The same claim was also posted on Facebook here, here and here.

This video appeared online after Africans living in southern China report they have been victims of arbitrary evictions and discrimination during the pandemic, as covered by AFP here. In mid-April, the African Union expressed “extreme concern” about the situation and called on Beijing to take action.

An old video

The man in the video is not a government official, as some posts suggested, but the leader of a trade union.

AFP was able to identify the man by searching for the keywords (in French) “Chinois” (Chinese) and “Guinée” (Guinea) on YouTube. This led us to another version of the same video, below, where the description identifies the man as a Guinean union member going by the name “Mara.”

Further keyword searches using “Mara” and “syndicaliste” (French for unionist) led to numerous photos and articles about Aboubacar Sidiki Mara, the secretary-general of the General Union of Workers of Guinea (UGTG), who is the man seen in the video.

Mara is a prominent union figure in Guinea. In May 2018, he was charged with “incitement to revolt” and given six months in jail, with a four-month suspended sentence. 

AFP contacted Mara, who said that the video was filmed last year before the start of the pandemic near Boffa, a town about 200 kilometres north of the capital, Conakry.

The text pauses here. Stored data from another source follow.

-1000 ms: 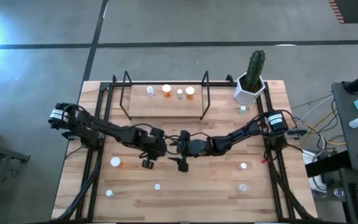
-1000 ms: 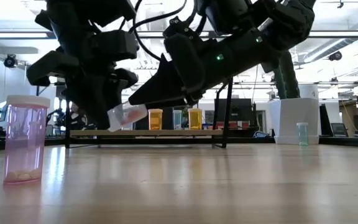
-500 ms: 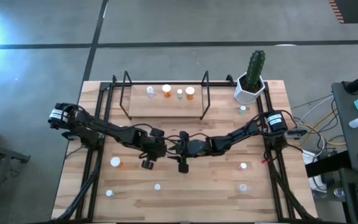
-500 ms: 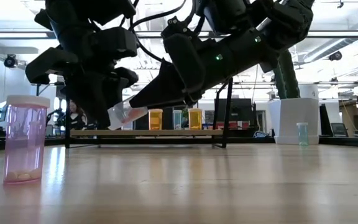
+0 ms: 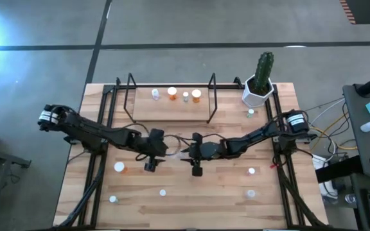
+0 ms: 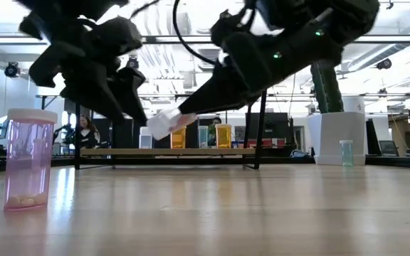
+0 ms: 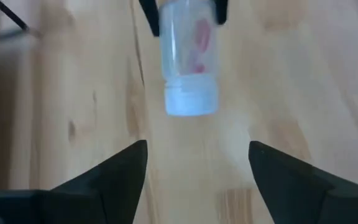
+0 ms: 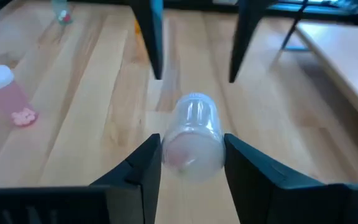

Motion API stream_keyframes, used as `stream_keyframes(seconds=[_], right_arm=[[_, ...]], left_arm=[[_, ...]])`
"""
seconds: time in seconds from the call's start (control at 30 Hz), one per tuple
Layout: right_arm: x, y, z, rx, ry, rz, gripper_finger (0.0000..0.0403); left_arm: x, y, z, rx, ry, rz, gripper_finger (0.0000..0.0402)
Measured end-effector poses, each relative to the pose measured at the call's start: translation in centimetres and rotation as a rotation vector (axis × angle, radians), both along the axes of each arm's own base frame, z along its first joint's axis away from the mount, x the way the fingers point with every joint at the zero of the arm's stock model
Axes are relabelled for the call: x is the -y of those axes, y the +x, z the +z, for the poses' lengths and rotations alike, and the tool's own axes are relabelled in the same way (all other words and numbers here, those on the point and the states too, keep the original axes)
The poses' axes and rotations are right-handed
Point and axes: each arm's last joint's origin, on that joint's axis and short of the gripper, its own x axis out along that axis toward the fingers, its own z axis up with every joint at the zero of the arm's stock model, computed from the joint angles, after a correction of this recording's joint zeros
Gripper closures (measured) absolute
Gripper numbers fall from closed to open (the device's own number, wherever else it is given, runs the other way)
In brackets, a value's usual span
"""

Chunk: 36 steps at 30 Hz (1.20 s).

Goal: Pick and place medicine bottles onto shelf by color
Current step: Put the top transparent pill bottle on the shelf

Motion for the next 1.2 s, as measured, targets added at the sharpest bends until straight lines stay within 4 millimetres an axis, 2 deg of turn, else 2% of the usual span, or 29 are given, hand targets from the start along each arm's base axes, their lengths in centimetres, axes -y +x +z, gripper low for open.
stream_keyframes(seconds=[0.1,0.2,0.43,0.53,0.63,0.77,0.9,1.2], right_arm=[[0.4,-1.6,-0.4,0.066,-0.009,-0.017,0.0264],[0.8,-3.1,-0.6,0.222,0.0,-0.036,0.0264],[1.6,-6.5,1.3,0.707,-0.039,-0.064,0.0264],[1.6,-6.3,2.1,0.746,-0.065,-0.042,0.0264],[1.3,-5.3,3.5,0.811,-0.078,-0.008,0.0264],[0.8,-4.3,4.9,0.875,-0.09,0.072,0.0264],[0.5,-3.6,6.0,0.925,-0.089,0.132,0.0264],[0.2,-3.4,6.5,0.953,-0.087,0.174,0.0264]], left_arm=[[-0.3,-1.4,-0.6,0.188,-0.039,0.005,0.0136],[-0.5,-2.8,-0.9,0.447,-0.085,0.002,0.0136],[-1.1,-6.4,0.7,1.127,-0.193,-0.029,0.0135],[-1.0,-7.1,1.4,1.279,-0.232,-0.106,0.0135],[-0.7,-6.3,2.0,1.278,-0.241,-0.175,0.0135],[-0.3,-4.5,2.2,1.219,-0.23,-0.175,0.0135],[0.0,-2.9,3.0,1.255,-0.21,-0.183,0.0135],[0.5,0.8,4.4,1.314,-0.165,-0.214,0.0135]])
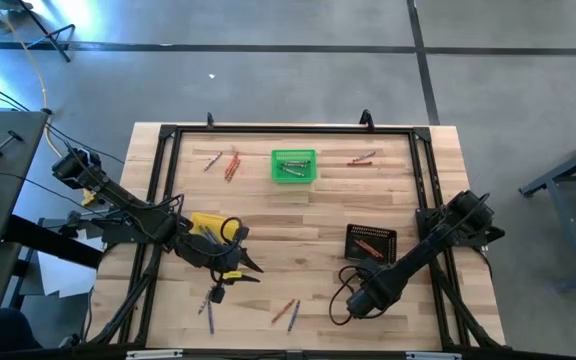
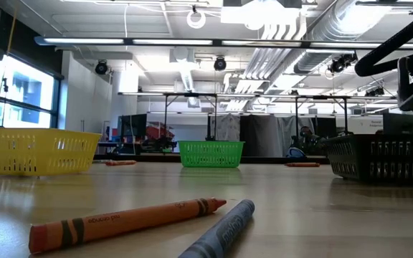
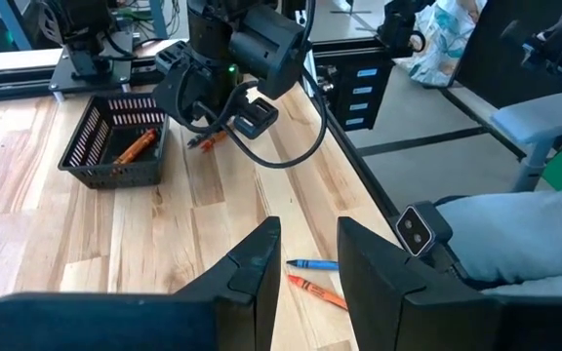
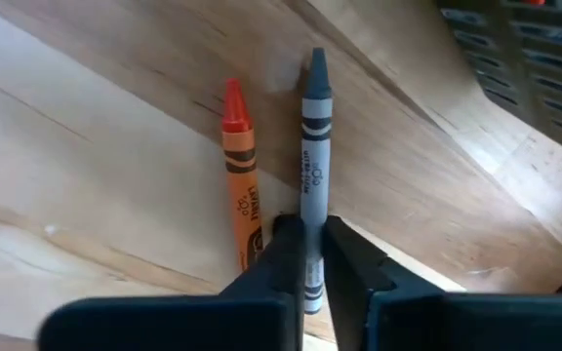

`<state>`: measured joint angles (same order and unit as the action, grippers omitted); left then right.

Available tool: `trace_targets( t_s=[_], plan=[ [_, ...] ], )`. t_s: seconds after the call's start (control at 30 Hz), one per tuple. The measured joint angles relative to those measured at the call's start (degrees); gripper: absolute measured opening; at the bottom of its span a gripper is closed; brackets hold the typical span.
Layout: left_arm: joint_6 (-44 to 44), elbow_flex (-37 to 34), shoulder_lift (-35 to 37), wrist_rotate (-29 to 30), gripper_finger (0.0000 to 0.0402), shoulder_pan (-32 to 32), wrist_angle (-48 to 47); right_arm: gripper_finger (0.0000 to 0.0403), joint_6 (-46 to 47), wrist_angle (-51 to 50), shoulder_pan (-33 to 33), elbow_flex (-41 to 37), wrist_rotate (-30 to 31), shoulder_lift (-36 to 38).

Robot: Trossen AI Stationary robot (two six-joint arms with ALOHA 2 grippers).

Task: Sort crayons
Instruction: Put the gray crayon into the green basket

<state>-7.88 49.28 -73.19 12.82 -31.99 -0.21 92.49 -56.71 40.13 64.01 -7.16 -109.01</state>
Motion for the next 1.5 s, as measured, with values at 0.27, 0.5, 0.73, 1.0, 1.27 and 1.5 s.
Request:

“It was a reaction that I had when a Chinese person attacked a Guinean person in the Boffa port. I was present on the scene, and I asked the workers to chase the Chinese out of the region,” he said, adding that the matter was later settled amicably.

No arrest order

Contrary to the claim being shared alongside the video, there is no record of the Guinean government ordering the arrest of Chinese nationals residing in the west African nation.

On April 14, 2020, Guinean Minister of Foreign Affairs Mamadi Touré held a cordial meeting with Huang Wei, the Chinese ambassador to Guinea, where he expressed his “deep concern about the differential treatment and the stigmatization which the Africans were undergoing” in China’s province of Guangdong, according to a statement published on the ministry’s official Facebook page.

According to this statement, the Chinese ambassador said that China attached “great importance to this situation” and that “the Chinese central government has given firm instructions to the localities in order to improve the mechanisms, methods and conditions of confinement”.

In a statement published on April 20, 2020, the Chinese embassy in Guinea denied any arrests of its citizens had taken place.

“Recently, certain online media made noise about articles and videos on 'the arrest of Chinese nationals in Guinea by the Guinean government'. The embassy of China in Guinea attaches great importance to this matter,” the statement said. “Following verification, we have found that these are pure and simple lies. We indignantly protest what is apparent defamation that aims to attack the friendship between China and Guinea and between China and Africa.”